_TASK TO COMPLETE:_ Return the data below exactly, stopping after the line with "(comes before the".

_Stored entries:_

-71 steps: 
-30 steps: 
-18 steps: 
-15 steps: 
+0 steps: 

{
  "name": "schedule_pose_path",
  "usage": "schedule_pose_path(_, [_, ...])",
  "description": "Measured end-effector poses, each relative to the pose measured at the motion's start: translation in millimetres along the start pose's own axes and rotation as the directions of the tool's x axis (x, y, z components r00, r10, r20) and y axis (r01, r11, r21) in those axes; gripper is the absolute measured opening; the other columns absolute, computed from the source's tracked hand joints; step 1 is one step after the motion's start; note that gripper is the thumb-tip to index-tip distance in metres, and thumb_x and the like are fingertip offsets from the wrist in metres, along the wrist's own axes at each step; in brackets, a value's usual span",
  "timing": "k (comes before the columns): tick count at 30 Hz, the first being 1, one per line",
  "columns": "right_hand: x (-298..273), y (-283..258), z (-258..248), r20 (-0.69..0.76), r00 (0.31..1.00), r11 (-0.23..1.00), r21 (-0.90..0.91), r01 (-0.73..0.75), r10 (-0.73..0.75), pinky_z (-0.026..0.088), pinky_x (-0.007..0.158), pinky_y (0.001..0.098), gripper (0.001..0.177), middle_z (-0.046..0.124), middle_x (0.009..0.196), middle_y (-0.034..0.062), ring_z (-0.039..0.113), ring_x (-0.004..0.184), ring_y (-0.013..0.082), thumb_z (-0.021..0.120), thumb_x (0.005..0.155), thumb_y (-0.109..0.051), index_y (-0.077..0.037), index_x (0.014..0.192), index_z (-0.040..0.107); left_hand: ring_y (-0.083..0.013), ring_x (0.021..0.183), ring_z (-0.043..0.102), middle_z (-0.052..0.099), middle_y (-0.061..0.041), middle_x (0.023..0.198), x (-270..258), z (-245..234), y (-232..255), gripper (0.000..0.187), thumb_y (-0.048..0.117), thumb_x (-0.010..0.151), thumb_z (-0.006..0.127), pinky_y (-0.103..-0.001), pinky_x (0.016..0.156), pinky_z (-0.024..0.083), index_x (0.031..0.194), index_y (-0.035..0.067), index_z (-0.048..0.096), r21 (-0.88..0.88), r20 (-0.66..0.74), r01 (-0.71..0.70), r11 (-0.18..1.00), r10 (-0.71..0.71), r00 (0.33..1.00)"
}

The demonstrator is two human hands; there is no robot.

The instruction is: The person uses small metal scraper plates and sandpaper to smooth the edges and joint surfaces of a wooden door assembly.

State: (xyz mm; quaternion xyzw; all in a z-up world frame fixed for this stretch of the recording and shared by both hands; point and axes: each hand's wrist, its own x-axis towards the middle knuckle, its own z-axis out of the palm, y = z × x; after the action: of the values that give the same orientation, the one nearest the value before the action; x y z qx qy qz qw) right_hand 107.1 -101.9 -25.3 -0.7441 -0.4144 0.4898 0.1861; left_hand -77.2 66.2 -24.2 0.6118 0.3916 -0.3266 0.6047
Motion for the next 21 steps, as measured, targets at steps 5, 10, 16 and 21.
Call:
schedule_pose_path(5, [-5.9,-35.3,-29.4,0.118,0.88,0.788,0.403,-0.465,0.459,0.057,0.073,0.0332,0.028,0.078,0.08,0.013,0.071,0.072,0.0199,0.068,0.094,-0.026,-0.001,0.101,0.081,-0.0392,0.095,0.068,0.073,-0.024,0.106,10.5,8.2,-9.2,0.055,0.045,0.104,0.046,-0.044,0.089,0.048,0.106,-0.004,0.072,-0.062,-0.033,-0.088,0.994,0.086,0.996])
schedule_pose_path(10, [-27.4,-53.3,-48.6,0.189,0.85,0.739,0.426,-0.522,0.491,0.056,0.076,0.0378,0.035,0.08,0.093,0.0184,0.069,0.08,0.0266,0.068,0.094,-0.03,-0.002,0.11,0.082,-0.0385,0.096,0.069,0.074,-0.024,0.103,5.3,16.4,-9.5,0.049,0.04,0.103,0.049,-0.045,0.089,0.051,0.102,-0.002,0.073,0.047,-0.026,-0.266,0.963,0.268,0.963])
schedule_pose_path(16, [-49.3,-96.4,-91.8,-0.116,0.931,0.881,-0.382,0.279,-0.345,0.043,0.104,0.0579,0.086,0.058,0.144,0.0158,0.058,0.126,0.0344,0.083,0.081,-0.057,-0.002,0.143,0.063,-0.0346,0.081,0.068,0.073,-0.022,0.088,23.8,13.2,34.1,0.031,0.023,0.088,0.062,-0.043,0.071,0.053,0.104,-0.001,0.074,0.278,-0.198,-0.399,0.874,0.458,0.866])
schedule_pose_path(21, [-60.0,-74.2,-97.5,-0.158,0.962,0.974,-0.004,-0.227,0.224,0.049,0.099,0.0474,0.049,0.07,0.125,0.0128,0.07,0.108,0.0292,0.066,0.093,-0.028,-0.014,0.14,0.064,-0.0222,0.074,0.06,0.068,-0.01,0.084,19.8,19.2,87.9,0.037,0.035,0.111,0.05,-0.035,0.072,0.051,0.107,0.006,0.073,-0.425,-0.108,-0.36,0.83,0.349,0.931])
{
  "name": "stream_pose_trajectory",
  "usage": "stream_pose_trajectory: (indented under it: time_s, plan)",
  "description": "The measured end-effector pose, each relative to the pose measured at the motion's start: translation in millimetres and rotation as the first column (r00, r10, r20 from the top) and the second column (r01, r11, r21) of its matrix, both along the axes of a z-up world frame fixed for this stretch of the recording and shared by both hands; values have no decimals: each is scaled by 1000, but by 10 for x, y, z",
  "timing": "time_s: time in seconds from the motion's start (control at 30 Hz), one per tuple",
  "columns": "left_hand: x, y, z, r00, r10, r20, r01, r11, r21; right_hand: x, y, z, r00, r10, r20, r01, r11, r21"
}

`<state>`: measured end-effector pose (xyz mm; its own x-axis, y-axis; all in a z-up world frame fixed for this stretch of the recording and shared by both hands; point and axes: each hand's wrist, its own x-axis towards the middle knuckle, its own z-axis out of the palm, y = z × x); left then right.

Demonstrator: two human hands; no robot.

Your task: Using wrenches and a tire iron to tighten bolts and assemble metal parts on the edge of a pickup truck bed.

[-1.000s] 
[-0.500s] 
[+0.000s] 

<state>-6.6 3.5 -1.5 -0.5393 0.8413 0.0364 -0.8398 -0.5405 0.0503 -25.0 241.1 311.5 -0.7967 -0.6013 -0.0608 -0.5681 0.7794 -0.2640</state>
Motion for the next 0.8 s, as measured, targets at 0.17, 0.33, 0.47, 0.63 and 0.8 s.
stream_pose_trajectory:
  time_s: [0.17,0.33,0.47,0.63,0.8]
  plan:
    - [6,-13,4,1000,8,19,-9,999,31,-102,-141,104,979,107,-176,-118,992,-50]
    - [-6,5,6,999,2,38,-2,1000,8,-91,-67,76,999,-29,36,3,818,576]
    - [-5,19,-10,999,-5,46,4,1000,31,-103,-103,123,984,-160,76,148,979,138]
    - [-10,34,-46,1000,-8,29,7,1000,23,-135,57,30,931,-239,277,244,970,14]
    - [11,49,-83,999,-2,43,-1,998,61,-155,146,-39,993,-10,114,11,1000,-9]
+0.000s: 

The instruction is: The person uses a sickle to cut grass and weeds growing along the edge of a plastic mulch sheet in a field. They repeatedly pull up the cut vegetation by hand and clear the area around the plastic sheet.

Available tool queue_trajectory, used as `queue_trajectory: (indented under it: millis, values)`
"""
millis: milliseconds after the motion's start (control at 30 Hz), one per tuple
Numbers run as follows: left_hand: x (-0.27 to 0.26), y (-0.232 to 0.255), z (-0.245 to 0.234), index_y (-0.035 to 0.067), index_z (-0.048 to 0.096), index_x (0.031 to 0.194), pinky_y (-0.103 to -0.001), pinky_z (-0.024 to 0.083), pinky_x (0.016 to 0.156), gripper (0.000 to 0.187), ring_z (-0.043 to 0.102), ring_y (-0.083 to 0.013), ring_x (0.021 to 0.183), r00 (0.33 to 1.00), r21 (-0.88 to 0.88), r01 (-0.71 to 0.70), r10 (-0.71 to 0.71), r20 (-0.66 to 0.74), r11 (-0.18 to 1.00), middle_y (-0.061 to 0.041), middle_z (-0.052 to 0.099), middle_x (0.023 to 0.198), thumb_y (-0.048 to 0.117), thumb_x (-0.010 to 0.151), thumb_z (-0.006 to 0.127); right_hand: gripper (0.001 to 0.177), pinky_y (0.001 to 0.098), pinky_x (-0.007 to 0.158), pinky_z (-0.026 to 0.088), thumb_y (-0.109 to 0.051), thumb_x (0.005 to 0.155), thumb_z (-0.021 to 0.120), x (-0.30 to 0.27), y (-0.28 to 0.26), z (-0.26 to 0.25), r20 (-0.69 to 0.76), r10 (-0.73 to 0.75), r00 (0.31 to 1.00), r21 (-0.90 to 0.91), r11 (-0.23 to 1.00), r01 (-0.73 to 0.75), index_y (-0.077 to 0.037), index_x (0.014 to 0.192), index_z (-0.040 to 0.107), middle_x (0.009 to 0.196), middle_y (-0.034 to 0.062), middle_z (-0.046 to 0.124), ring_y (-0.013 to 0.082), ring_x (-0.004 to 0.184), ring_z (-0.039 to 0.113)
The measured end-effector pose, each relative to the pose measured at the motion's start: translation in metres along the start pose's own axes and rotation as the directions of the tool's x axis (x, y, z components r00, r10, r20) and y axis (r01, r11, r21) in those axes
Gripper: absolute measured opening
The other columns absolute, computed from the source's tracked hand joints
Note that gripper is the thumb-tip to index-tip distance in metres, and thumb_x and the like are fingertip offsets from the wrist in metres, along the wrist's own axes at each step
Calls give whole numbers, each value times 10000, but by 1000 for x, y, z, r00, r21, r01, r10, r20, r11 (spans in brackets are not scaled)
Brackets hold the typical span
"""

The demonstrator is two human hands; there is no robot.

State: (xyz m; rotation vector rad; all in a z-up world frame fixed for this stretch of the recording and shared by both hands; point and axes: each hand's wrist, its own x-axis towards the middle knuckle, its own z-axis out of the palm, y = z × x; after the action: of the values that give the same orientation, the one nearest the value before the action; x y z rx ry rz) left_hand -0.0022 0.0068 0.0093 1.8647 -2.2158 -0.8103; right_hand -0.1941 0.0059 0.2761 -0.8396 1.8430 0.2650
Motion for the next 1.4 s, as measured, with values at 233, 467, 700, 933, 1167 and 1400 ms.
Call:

_ANSWER TO THE PROBLEM:_
-71 steps: 
-30 steps: 
-18 steps: 
-15 steps: 
+0 steps: 

{
  "name": "schedule_pose_path",
  "usage": "schedule_pose_path(_, [_, ...])",
  "description": "Measured end-effector poses, each relative to the pose measured at the motion's start: translation in millimetres along the start pose's own axes and rotation as the directions of the tool's x axis (x, y, z components r00, r10, r20) and y axis (r01, r11, r21) in those axes; gripper is the absolute measured opening; the other columns absolute, computed from the source's tracked hand joints; step 1 is one step after the motion's start; note that gripper is the thumb-tip to index-tip distance in metres, and thumb_x and the like are fingertip offsets from the wrist in metres, along the wrist's own axes at each step; in brackets, a value's usual span",
  "timing": "k (comes before the columns): tick count at 30 Hz, the first being 1, one per line",

This concludes the output for the exercise.